Review under way in North Lakes and Mango Hill as parents continue appeal for a second public high school


Review under way in North Lakes and Mango Hill as parents continue appeal for a second public high school

A review has started in to the schooling needs of North Lakes and Mango Hill.

A review of the schooling needs in North Lakes and Mango Hill is now under way as parents continue their appeal for another public high school.

The education department is assessing the needs of the two suburbs, which currently have only one public high school – North Lakes State College.

Last year, the college had 1894 students enrolled from Years 7 through to 12 with its feeder schools – Bounty Boulevard State School (127), Mango Hill State School (72) and North Lakes College primary school (178), having almost 400 Year 6 pupils.

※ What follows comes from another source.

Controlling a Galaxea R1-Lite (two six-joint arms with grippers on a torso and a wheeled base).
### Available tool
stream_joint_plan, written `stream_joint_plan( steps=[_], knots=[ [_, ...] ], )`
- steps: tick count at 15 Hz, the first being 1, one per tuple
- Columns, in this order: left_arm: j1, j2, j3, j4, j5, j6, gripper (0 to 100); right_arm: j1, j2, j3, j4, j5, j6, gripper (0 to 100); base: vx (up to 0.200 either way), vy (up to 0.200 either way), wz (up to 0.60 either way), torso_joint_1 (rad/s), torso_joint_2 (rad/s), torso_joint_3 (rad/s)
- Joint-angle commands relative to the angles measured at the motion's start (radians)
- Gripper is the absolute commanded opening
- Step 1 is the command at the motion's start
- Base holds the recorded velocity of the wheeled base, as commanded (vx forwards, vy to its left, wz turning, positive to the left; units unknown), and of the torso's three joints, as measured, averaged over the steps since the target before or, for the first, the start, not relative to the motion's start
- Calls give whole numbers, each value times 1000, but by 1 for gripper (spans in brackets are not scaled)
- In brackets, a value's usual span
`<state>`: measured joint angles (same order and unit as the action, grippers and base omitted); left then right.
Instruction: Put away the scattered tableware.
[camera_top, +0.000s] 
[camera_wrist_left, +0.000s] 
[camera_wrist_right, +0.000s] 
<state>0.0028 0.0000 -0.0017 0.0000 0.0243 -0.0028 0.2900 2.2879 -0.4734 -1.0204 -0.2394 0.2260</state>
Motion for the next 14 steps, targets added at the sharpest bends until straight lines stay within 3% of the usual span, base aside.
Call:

Parents vented their frustrations on Facebook, saying the number of students enrolled at the college was too high.

“I just find it amazing that there are state schools being built, which is excellent … but where do the children from the state schools go after Year 6?” Tracey Langham said.

Dar Lene said: “There are so many feeder primary schools resulting in such large enrolment numbers at the only public high school in the area”.


A Department of Education and Training spokesman said it was monitoring population growth and enrolments figures.

“The North Lakes and Mango Hill area falls within the secondary schooling catchment of North Lakes State College,” the spokesman said.

“The nearby Murrumba State Secondary School catchment includes the suburbs of Murrumba Downs and Griffin and parts of Kallangur.

“The Department is currently undertaking a review of the state schooling needs of the North Lakes and Mango Hill area.”